We use 150 mm silicon (Si) wafers, with resistivity of 5000 \(\mathrm {\Omega \,m}\) to fabricate our chips. The process involves : (1) sputtering a 300 nm layer of niobium on one side of the wafer, (2) spin coating the wafer with photoresist (PR), (3) pattering the PR using one-to-one projection lithography, (4) developing the exposed PR, (5) de-scumming of wafers with a weak oxygen plasma using a reactive ion etcher (RIE), (6) baking the remaining PR, (7) etching away the Nb with chlorine gas, and finally (8) removing the remaining PR using a PR stripper. At the end of the process, we dice the wafer.

We used Nb as our conducting trace because Nb has a high quality factor [11] and its superconducting transition temperature is 9 K. Niobium’s superconducting temperature is well above the operating temperature of our detectors, and thus, the resonators are deep in transition. It is also above the temperature of liquid He which allows us to use an evaluation setup as described below.

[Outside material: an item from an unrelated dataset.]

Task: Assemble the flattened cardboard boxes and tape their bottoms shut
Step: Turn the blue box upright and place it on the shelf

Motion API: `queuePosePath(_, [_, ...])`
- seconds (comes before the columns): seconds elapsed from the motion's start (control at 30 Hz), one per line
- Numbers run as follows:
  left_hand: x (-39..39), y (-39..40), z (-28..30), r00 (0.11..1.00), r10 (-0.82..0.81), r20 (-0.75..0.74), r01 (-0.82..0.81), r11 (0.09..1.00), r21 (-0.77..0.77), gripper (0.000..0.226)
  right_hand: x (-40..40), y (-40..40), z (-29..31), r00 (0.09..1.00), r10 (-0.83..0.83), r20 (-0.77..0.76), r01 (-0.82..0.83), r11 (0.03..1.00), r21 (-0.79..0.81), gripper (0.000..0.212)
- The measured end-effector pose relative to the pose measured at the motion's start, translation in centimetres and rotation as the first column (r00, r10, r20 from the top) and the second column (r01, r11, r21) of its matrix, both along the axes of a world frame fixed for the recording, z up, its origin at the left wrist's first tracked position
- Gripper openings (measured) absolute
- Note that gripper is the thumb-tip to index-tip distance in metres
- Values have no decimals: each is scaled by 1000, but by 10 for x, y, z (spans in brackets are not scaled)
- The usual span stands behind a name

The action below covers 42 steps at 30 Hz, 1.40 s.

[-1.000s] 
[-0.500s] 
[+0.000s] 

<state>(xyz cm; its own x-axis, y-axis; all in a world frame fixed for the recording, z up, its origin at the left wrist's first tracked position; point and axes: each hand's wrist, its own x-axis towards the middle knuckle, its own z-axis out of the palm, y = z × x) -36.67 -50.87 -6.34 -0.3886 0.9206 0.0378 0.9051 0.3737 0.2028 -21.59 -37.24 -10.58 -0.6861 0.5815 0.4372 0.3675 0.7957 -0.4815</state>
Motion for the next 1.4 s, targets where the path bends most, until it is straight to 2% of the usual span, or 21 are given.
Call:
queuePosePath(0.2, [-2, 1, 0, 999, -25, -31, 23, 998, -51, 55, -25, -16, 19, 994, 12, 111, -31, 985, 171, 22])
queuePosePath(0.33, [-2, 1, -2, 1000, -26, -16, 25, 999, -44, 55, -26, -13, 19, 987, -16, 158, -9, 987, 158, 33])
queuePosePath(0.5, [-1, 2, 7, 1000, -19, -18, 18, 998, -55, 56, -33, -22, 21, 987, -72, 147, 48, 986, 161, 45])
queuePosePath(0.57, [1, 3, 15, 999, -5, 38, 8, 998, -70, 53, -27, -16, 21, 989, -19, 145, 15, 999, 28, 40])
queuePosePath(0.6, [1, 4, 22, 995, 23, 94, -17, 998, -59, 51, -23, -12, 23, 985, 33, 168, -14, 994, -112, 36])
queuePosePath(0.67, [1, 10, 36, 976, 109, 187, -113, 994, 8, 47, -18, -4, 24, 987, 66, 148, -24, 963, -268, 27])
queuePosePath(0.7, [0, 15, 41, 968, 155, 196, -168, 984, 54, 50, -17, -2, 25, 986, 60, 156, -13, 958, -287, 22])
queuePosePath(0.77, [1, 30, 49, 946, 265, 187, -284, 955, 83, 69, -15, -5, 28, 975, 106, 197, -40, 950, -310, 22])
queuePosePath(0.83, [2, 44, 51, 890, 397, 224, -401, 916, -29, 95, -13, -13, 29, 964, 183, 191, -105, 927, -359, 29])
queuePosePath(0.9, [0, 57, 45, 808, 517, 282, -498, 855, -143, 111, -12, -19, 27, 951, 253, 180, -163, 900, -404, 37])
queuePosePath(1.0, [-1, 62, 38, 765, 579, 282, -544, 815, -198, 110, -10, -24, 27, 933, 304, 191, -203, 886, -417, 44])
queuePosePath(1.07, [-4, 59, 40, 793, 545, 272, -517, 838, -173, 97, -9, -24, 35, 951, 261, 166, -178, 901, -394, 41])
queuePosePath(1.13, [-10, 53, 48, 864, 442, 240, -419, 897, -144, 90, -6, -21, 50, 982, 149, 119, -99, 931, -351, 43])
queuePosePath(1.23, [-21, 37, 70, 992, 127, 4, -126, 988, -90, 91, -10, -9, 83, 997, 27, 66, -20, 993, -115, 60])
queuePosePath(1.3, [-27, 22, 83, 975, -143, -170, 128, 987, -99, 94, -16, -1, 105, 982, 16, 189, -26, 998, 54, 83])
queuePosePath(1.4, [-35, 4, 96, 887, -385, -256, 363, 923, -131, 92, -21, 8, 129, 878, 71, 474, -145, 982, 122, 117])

High-resistivity silicon has a relatively low loss tangent which makes it a good candidate as a dielectric.

As was mentioned in the previous section, the Nb ground plane was removed to minimize the parasitic elements. Therefore, only one side of the silicon wafer was sputtered with Nb. To reduce the size of LCs, the width of the traces was reduced to \(2\,\upmu \hbox {m}\) compared to previous designs [9], as shown in Fig. 1.

Fig. 2
figure 2

Left is the circuit diagram of the \(S_{21}\) measurement. Right is the printed circuit board used to measure ESR (Color figure online)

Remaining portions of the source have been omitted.